GTBanks winning factors

Professionalism, vision, and a strong sense of enterprise were some of the foundational pegs in the making of the GTBank story. Most commendably, the bank has continued to build on them in its three decades of existence.

Every year now, the bank hosts the GTBank Food & Drink Fair, an annual exhibition and sales event aimed at projecting the diverse angles of the food industry the diverse angles of the food industry by connecting various businesses involved in the production and sale of food-related items to a cosmopolitan audience of food enthusiasts.

It is a session that showcases a wide variety of food exhibitors exhibiting and selling food products ranging from fresh organic groceries to dry foods, confectionary and pastries, ready to eat consumables, top quality crockery and wine & champagnes. In addition to the core exhibition and sales activities, the event also offers culinary experiences such as food and wine tastings, cooking master classes with renowned International and Nigerian chefs, outdoor grills and thrilling entertainment.

The 2019 edition was held from April 28 through May 1st the GT Centre Plot 1, Water Corporation Drive, Oniru, Victoria Island, Lagos

The Innoson drawback

In the midst of this run-away success story comes the Innoson burden.

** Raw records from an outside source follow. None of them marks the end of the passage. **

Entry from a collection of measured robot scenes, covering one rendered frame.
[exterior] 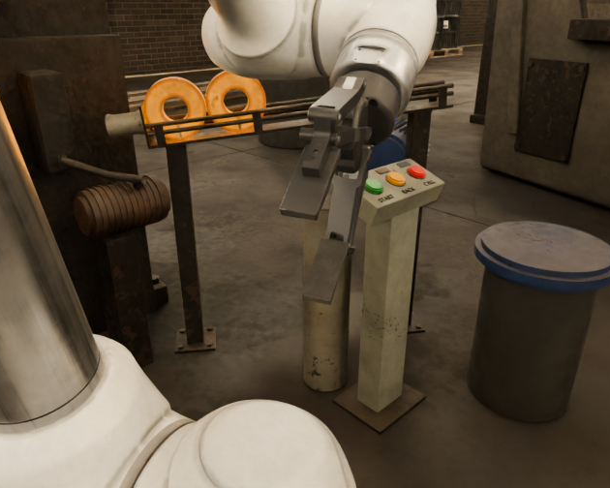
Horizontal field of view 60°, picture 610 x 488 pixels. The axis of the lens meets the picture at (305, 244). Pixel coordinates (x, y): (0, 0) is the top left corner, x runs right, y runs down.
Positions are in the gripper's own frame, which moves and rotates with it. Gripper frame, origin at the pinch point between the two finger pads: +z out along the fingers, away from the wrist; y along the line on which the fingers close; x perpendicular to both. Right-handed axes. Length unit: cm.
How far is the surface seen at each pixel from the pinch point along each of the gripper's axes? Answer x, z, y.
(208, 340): -54, -27, -107
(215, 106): -51, -67, -49
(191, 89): -57, -67, -44
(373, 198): -5, -43, -45
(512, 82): 28, -233, -164
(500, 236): 22, -58, -72
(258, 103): -42, -72, -50
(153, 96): -65, -62, -44

And the facts of the matter simply bear restating. In the course of its normal business operations, GTBank had become entangled in a messy three-party transaction involving it, the Nigerian Custom Service and the auto firm, Innoson Group of Companies.
Allegations of fraud, forgery rent the air even as there were conflicting interpretations over court rulings on the issue and what they actually meant. While the last is yet to be heard about the entire saga, there are many analysts who reason that GTBank and its public relations machinery may not have handled the subject as best as it could have, particularly when the public was now left guessing on who exactly was telling the truth in the entire saga, complete with its associated reputational over-hang.

At the moment however, a lot of the hot air has subsided but there is clearly nothing on the table to say that the issue has been finally rested and that some of the negative flak that had rubbed off on the bank on account of that saga has now been scrubbed clean and white.

Notwithstanding this drawback however, the jury remains out and in firm agreement that, all things considered, GTBank has done well and helped blaze the trail that great business institutions can yet be born on Nigerian soil. And that indeed, is a lot to cheer about, particularly at a time like this.

GTBank Tomorrow

In two years time, Agbaje will very likely be stepping down as MD/CEO at GTBank. Given the now established tradition at the bank, his successor is in all probability already waiting in the wings. But there are issues that both the outgoing and incoming CEOs have to address. The first of these has already been raised: assessing the impact that the new tech-enabled ‘bankers’ like Facebook and MTN are bringing into the field and gauging what GTBank needs to add to Habari to become more competitive in this changing landscape. Related to this somewhat would be the need to reassess GTBank’s continental operations so that it can also now begin to draw more juice from the continent as UBA for example is already doing quite impressively.

One other compelling reason for this re-assessment is the fact that the just introduced African Continental Free Trade Agreement, AfCFTA compels it. Also of note is what an industry insider describes as the need to tackle the incidence of a ‘high rate of dormant accounts.’ And finally, there are issues of declining customer service standards which analysts say may not be unconnected with an overall drop in educational and skills quality in the broader national economy as well as the spike in GTBank’s customer base. While these are not insurmountable hurdles for a clearly most focussed and highly mobile player like GTBank, the fact remains that its leadership must continue to rise to the challenge of riding above them if the eagle is to continue soaring above it’s peers.